Find the past “On This Day in History” here.
December 22 is the 356th day of the year (357th in leap years) in the Gregorian calendar. There are nine days remaining until the end of the year.
On this day in 1808, Ludwig von Beethoven’s 5th Symphony makes its world premier in Vienna.
Also premiering that day at the Theater an der Wien in Vienna were Beethoven’s Piano Concerto No. 4 in G major, Op. 58, and the Symphony No. 6 in F major, Op. 68-the “Pastoral Symphony.” But it was the Fifth Symphony that, despite its shaky premiere, would eventually be recognized as Beethoven’s greatest achievement to that point in his career. Writing in 1810, the critic E.T.A. Hoffman praised Beethoven for having outstripped the great Haydn and Mozart with a piece that “opens the realm of the colossal and immeasurable to us…evokes terror, fright, horror, and pain, and awakens that endless longing that is the essence of Romanticism.”

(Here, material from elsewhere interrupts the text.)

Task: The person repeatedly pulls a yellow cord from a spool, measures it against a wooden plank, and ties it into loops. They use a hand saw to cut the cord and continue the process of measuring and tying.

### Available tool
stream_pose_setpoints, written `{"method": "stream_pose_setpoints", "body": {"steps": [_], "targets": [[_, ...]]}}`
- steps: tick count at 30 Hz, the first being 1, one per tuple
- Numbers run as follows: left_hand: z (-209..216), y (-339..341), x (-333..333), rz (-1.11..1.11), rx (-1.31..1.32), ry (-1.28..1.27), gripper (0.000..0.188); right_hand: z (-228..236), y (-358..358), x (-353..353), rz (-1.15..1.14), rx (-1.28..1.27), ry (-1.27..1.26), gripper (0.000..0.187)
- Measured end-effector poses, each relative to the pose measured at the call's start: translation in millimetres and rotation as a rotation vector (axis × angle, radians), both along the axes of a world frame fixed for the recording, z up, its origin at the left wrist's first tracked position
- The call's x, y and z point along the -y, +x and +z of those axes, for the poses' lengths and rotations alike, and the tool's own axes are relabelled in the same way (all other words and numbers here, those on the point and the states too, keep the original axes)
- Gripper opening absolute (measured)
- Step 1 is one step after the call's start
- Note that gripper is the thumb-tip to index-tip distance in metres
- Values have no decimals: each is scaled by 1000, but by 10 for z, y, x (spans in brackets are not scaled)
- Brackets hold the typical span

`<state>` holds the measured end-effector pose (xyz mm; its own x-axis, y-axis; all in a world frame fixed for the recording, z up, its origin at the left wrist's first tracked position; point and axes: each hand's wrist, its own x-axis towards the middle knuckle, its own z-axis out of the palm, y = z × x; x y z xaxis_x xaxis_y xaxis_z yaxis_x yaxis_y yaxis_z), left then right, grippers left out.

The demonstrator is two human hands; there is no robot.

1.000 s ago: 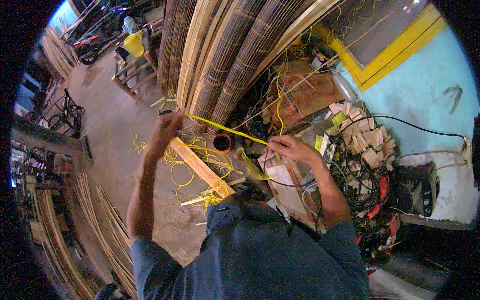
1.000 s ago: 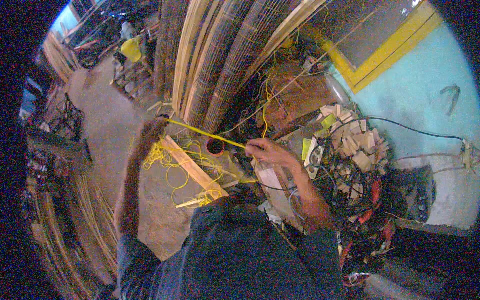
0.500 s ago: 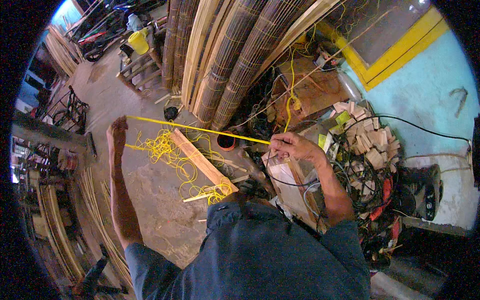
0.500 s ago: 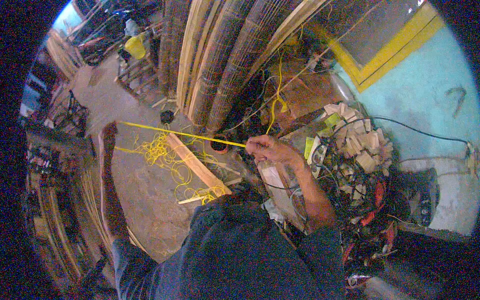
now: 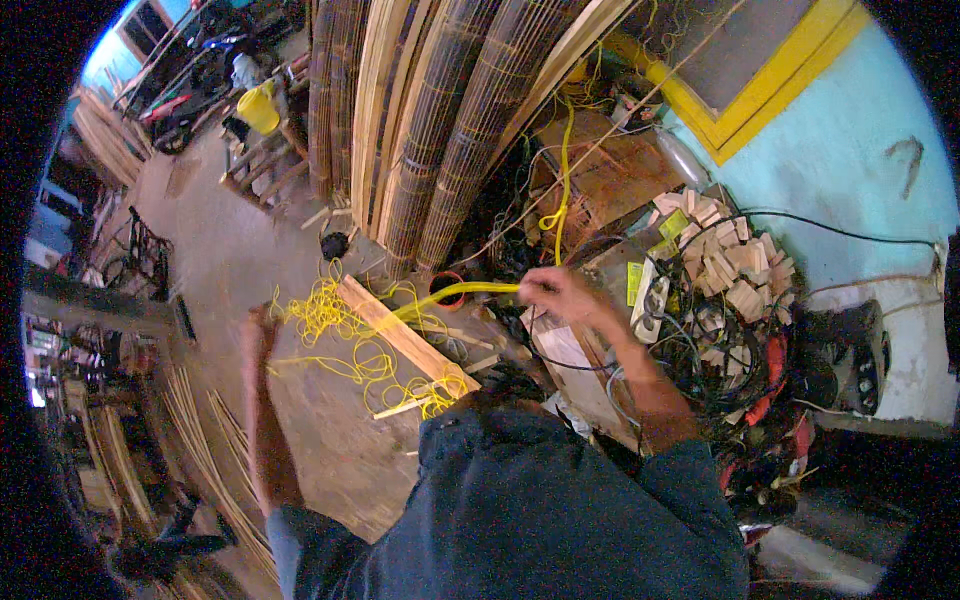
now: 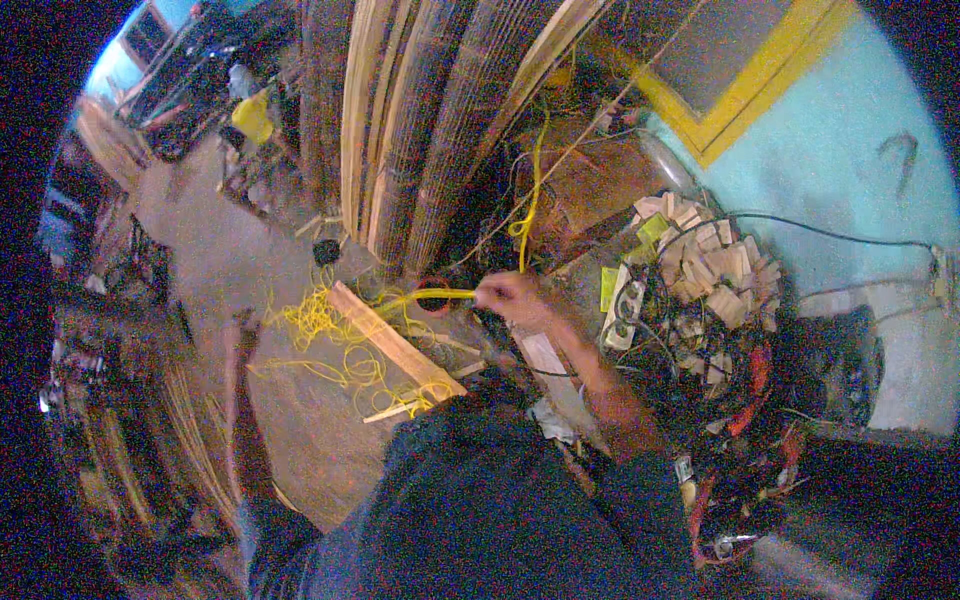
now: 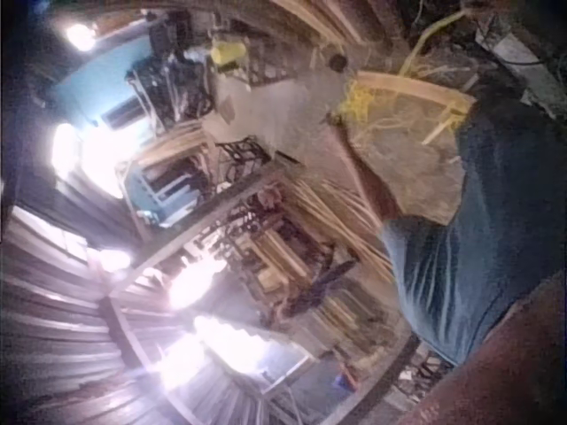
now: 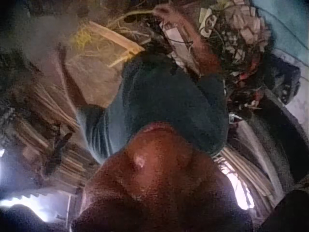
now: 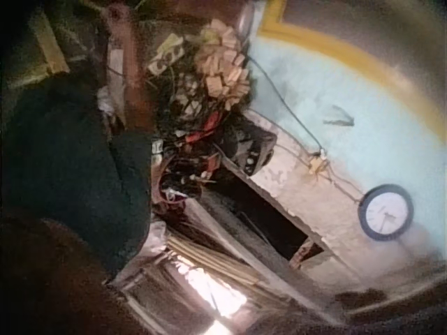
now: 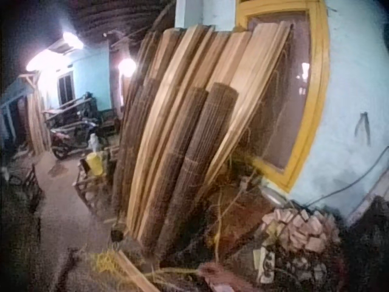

That assessment would stand the test of time, and the Fifth Symphony would quickly become a centerpiece of the classical repertoire for orchestras around the world. But beyond its revolutionary qualities as a serious composition, the Fifth Symphony has also proven to be a work with enormous pop-cultural staying power, thanks primarily to its powerful four-note opening motif-three short Gs followed by a long E-flat. Used in World War II-era Britain to open broadcasts of the BBC because it mimicked the Morse-code “V” for “Victory,” and used in the disco-era United States by Walter Murphy as the basis for his unlikely #1 pop hit “A Fifth Of Beethoven,” the opening notes of Beethoven’s Fifth Symphony have become a kind of instantly recognizable musical shorthand since they were first heard by the public on this day in 1808.